When you come to a picture, pass over it, and set down the entries below exactly.

__________________________________________________

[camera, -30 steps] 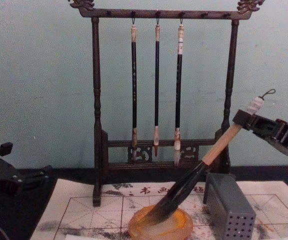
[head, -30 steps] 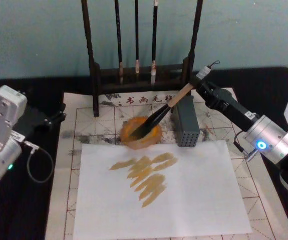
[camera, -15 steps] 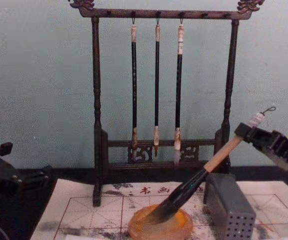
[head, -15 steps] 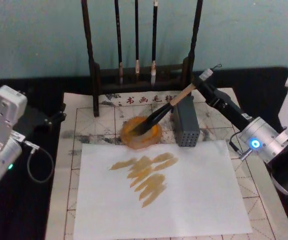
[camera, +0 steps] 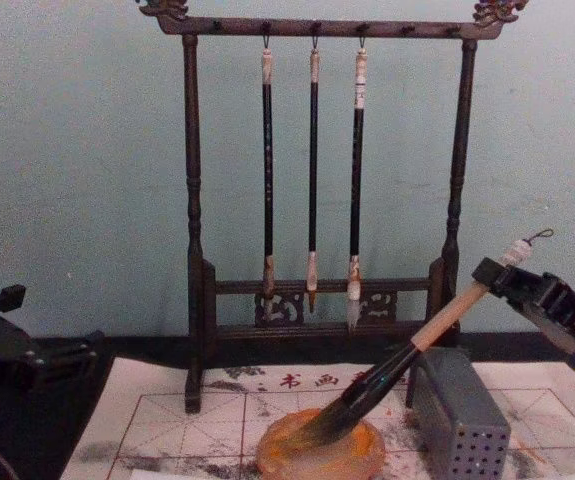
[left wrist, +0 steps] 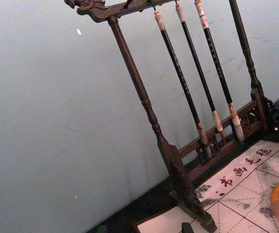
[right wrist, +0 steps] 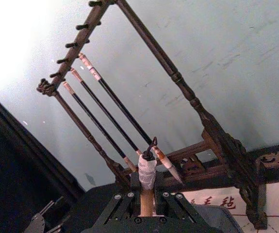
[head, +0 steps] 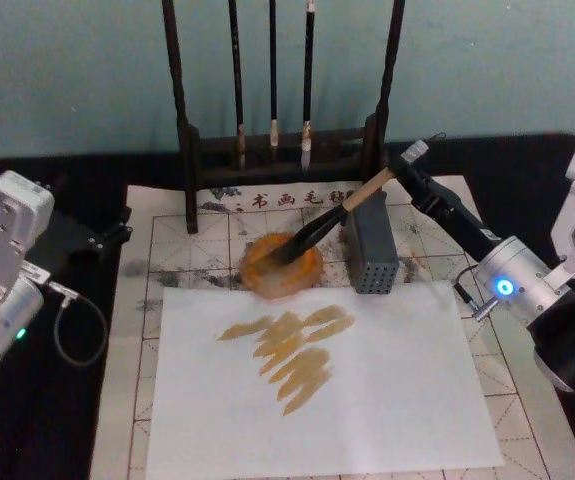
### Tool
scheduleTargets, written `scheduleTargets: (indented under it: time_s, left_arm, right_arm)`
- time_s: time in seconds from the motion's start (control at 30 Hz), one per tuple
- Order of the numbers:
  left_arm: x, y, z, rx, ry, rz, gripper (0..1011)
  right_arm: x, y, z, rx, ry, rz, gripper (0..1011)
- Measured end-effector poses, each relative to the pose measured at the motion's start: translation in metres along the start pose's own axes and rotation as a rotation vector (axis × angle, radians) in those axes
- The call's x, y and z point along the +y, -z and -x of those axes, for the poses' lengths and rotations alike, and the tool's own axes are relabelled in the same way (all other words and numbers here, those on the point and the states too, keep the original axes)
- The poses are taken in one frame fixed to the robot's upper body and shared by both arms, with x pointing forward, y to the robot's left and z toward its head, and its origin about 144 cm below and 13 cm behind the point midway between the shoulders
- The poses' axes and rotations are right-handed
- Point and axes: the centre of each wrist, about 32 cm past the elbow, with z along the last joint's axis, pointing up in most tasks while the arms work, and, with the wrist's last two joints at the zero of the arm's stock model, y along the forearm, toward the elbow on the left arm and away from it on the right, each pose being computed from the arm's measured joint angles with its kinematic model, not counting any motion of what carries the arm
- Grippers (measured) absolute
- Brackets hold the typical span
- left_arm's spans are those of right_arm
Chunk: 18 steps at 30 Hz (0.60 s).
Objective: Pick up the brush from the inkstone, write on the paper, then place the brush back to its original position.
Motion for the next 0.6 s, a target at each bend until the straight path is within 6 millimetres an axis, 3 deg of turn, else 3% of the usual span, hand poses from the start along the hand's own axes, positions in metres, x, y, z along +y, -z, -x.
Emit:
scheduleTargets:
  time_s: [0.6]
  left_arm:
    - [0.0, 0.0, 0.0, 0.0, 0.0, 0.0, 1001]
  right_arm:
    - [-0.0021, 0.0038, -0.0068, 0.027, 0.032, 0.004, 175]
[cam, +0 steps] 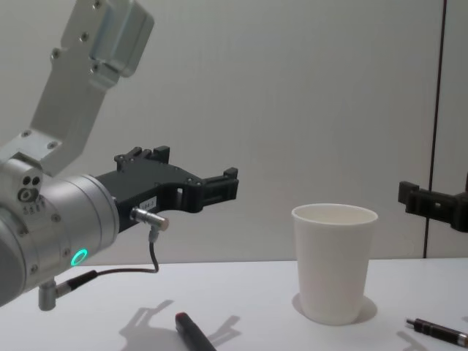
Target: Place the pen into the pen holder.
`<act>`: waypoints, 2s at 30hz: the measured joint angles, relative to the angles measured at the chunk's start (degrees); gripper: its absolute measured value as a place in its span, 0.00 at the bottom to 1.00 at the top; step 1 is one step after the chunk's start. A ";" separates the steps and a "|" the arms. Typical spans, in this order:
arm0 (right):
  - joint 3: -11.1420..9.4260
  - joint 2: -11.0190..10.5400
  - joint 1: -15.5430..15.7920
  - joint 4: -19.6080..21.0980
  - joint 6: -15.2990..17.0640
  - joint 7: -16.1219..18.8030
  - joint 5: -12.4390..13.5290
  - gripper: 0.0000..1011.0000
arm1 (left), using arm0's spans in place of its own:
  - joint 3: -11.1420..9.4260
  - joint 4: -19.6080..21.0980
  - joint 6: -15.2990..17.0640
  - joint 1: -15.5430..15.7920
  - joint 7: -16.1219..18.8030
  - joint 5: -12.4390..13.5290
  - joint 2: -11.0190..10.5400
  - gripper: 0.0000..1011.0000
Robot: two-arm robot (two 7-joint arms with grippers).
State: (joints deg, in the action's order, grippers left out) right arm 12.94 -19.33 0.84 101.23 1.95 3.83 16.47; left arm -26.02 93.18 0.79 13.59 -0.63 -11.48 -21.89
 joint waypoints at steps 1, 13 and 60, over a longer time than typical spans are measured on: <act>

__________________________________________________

### [Response area]
[camera, -30 steps] 
[head, -30 steps] 
[camera, -15 steps] 
[head, -15 steps] 
[camera, +0 steps] 
[left wrist, +0 steps] 
[right wrist, +0 steps] 
[head, +0 steps] 
### Tool
scheduleTargets, written `scheduleTargets: (indented under it: time_s, left_arm, right_arm)`
- time_s: time in seconds from the motion's start (control at 30 Hz), one per tuple
- Order of the numbers:
  left_arm: x, y, z, rx, ry, rz, gripper (0..1011)
  right_arm: x, y, z, rx, ry, rz, gripper (0..1011)
- Measured end-effector poses, each relative to the pose measured at the motion's start: translation in metres along the start pose's own axes and rotation as a rotation vector (axis × angle, radians) in those axes
- The call's x, y and z point along the +y, -z and -x of those axes, for the poses' lengths and rotations alike, and the tool's own axes are relabelled in the same way (all other words and numbers here, those on the point and the states too, keep the original axes)
- The poses are taken in one frame fixed to the robot's upper body and shared by both arms, with x pointing forward, y to the robot's left and z toward its head, and its origin about 144 cm below and 13 cm behind the point midway between the shoulders
- The poses' axes and rotations are right-handed
- Point and axes: the centre of each wrist, about 32 cm past the elbow, with z along the last joint's axis, pointing up in most tasks while the arms work, and, with the wrist's last two joints at the zero of the arm's stock model, y along the forearm, toward the elbow on the left arm and away from it on the right, each pose being computed from the arm's measured joint angles with its kinematic model, not counting any motion of what carries the arm
- Grippers (measured) absolute
- Brackets hold the typical span
- left_arm's spans are those of right_arm
Chunk: 18 steps at 30 Hz (0.60 s).
Objective: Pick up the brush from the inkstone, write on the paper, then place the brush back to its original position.
Motion for the next 0.6 s, a target at each bend until the straight path is within 6 millimetres an axis, 3 deg of turn, else 3% of the usual span, hand poses from the start along the hand's own axes, positions in metres, x, y, z along +y, -z, -x.
Emit:
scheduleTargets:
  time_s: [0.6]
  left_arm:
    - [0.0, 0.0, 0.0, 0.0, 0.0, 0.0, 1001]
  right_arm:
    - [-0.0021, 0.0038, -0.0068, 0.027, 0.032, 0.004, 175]
[cam, +0 steps] 
Target: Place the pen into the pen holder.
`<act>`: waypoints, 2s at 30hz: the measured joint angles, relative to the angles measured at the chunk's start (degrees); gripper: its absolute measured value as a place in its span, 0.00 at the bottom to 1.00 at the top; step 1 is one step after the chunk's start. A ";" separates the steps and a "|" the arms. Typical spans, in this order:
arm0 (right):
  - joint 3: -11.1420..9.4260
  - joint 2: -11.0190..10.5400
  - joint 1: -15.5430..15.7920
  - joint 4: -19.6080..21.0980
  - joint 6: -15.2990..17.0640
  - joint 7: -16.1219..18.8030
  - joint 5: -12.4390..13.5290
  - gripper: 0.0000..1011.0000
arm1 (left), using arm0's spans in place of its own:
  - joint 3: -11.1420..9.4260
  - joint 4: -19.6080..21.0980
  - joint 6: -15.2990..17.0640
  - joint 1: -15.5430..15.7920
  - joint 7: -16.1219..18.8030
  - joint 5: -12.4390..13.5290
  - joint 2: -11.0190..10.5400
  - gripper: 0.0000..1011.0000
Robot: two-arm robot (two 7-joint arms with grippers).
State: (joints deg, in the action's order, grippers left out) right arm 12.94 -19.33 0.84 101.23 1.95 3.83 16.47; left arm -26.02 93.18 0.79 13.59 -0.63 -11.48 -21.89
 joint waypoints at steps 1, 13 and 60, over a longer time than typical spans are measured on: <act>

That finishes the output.